The hall porter at the Ambassador said, yes, there was a Colonel Delmaison in the hotel. He would be found in suite sixteen, on the first floor.

Colonel Rex got up as Livingstone came in. There was a bottle of champagne in a cooler on the table, with two glasses beside it. The Colonel untwisted the wire, eased out the cork, and filled two glasses. One he handed to Livingstone. The other he took himself.

‘A salute to a successful trip,’ he said. They clinked glasses. ‘How is the unloading going?’

‘Up to schedule,’ said Livingstone. The heavy stuff, which was deck cargo, is coming off first. It’s all going straight into the transit warehouses at the airport.’
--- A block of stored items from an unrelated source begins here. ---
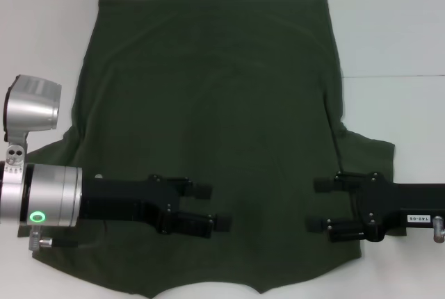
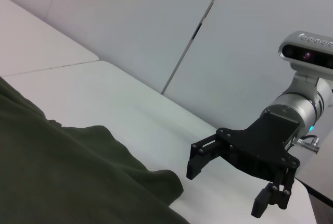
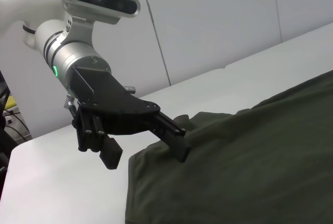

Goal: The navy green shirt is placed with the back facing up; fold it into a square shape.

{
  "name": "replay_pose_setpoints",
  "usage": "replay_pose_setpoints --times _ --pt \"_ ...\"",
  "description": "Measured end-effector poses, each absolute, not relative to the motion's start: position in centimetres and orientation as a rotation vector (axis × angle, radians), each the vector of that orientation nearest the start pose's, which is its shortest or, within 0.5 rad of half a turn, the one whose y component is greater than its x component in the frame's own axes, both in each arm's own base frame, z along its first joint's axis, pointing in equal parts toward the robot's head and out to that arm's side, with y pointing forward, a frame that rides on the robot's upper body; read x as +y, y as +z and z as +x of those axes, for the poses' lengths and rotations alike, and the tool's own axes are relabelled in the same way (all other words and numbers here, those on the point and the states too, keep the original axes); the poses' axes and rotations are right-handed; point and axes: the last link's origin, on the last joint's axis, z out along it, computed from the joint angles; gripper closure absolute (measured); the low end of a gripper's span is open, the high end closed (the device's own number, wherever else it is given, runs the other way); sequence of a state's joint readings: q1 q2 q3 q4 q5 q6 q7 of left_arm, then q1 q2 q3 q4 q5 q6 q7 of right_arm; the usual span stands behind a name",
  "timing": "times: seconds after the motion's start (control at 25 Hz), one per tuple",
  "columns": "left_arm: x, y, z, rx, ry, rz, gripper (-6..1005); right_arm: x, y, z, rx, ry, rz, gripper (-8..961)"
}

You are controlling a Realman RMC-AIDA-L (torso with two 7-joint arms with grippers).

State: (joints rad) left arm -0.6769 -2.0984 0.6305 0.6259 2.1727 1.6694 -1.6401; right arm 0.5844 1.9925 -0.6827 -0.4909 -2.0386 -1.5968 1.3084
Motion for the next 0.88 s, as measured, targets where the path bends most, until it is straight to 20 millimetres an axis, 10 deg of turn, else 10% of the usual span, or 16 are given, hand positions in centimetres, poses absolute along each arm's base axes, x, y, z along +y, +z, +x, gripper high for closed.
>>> replay_pose_setpoints --times 0.88 --pt "34.17 -1.82 -22.0 -0.876 -0.677 -2.918 51 33.15 0.33 26.88 0.594 0.672 -2.822 53"
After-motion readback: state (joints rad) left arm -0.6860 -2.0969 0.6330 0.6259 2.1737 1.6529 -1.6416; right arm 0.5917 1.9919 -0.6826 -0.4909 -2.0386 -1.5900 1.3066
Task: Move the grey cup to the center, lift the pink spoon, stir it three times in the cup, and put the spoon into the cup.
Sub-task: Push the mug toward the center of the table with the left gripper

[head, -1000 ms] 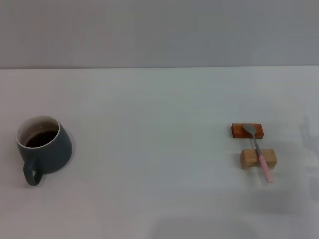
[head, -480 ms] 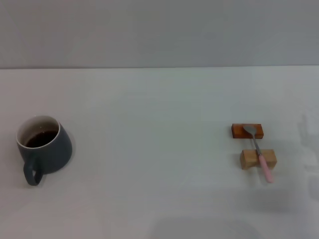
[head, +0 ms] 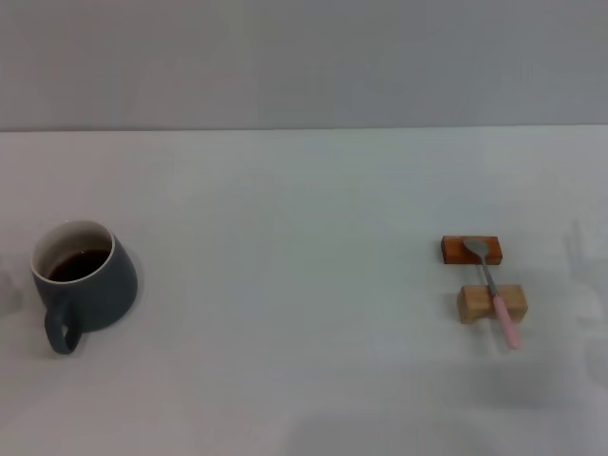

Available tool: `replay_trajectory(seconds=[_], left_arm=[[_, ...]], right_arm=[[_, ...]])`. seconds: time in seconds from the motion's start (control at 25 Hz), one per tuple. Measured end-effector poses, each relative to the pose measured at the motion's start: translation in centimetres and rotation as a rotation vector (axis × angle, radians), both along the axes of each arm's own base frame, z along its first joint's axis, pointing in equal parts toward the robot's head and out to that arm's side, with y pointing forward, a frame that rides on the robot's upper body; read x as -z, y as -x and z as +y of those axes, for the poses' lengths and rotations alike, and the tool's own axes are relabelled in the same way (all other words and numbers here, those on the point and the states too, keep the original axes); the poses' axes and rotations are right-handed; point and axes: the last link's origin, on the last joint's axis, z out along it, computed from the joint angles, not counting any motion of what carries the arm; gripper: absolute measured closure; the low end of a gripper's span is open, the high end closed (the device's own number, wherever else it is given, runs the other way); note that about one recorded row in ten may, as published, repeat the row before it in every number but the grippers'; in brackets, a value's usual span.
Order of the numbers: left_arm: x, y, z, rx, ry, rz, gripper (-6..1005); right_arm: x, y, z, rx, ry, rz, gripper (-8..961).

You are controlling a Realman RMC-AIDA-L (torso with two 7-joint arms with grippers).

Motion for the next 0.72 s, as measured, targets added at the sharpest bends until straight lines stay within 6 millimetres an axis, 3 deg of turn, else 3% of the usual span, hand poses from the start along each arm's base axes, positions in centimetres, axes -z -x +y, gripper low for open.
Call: replay_trajectory(seconds=[0.72], left_arm=[[2.7, -3.1, 0.9, 0.173, 0.167, 0.014, 968]], right_arm=[[0.0, 0.1, 0.0, -0.002, -0.002, 0.002, 321]])
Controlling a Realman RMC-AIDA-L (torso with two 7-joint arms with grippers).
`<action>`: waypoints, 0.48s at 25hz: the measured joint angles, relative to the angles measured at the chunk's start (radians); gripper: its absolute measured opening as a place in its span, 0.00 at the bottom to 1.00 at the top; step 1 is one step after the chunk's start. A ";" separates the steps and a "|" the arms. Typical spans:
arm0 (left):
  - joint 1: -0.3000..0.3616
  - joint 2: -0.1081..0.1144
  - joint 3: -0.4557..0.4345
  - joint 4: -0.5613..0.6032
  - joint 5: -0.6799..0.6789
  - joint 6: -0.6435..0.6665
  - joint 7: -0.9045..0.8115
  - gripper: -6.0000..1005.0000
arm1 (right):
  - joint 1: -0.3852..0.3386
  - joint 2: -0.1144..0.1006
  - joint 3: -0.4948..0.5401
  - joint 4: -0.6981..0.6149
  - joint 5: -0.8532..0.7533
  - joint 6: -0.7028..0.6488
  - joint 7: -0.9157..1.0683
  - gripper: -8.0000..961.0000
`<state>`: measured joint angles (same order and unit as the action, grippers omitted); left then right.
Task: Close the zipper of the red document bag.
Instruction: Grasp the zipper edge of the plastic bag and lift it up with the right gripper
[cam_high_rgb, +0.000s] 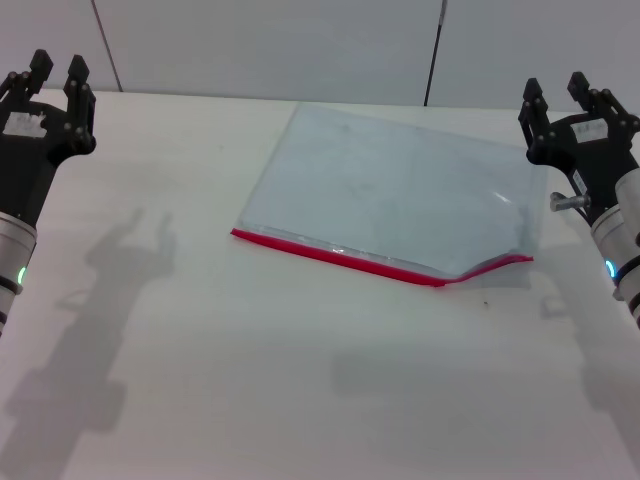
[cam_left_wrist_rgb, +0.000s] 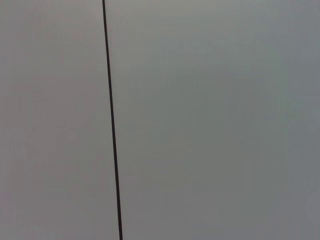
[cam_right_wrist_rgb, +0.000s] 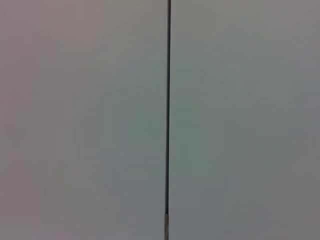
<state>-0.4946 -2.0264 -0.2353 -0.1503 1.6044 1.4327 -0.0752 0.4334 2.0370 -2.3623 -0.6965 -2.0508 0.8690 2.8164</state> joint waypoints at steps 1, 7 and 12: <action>0.000 0.000 0.000 0.000 0.000 0.000 0.000 0.36 | 0.000 0.000 0.000 0.000 0.000 0.000 0.000 0.51; -0.001 0.000 0.001 0.000 0.000 0.000 0.000 0.36 | 0.001 0.000 0.000 0.000 0.000 0.001 0.000 0.51; -0.001 0.000 0.001 0.000 0.000 0.000 0.000 0.36 | 0.006 0.000 0.000 0.005 0.000 0.001 -0.001 0.51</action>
<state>-0.4955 -2.0264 -0.2346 -0.1503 1.6044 1.4327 -0.0752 0.4391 2.0370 -2.3623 -0.6918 -2.0508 0.8699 2.8154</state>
‘Excellent,’ said the Colonel. He went across to the desk, took out a flat, black brief-case and extracted from it a cheque book. ‘I promised you a personal bonus. Captain, if you arrived on time.’ He was writing a cheque as he spoke. ‘No particular sum was mentioned. I hope you will think two thousand dollars appropriate.’

‘Very generous,’ said Livingstone. There’s just one thing. Could you let me have some of it in cash?’

‘Why not? I don’t carry a great deal of cash about with me. Would five hundred dollars meet the case?’

‘Lovely. It’s not that I’m worried about taking a cheque, you understand, but as soon as the cargo’s landed I’m planning to treat myself to an evening at the Casino.’

‘The Casino du Liban,’ said the Colonel. ‘Yes. Indeed, one of the finest in the world. But I am afraid that your five hundred dollars will melt there, like the snow you can see on the mountain tops.’

‘Melt or multiply,’ said Livingstone, ‘I shall enjoy every moment of it.’ He pocketed the five one-hundred-dollar bills which the Colonel handed him, folded the cheque carefully away, finished his champagne, and took his departure.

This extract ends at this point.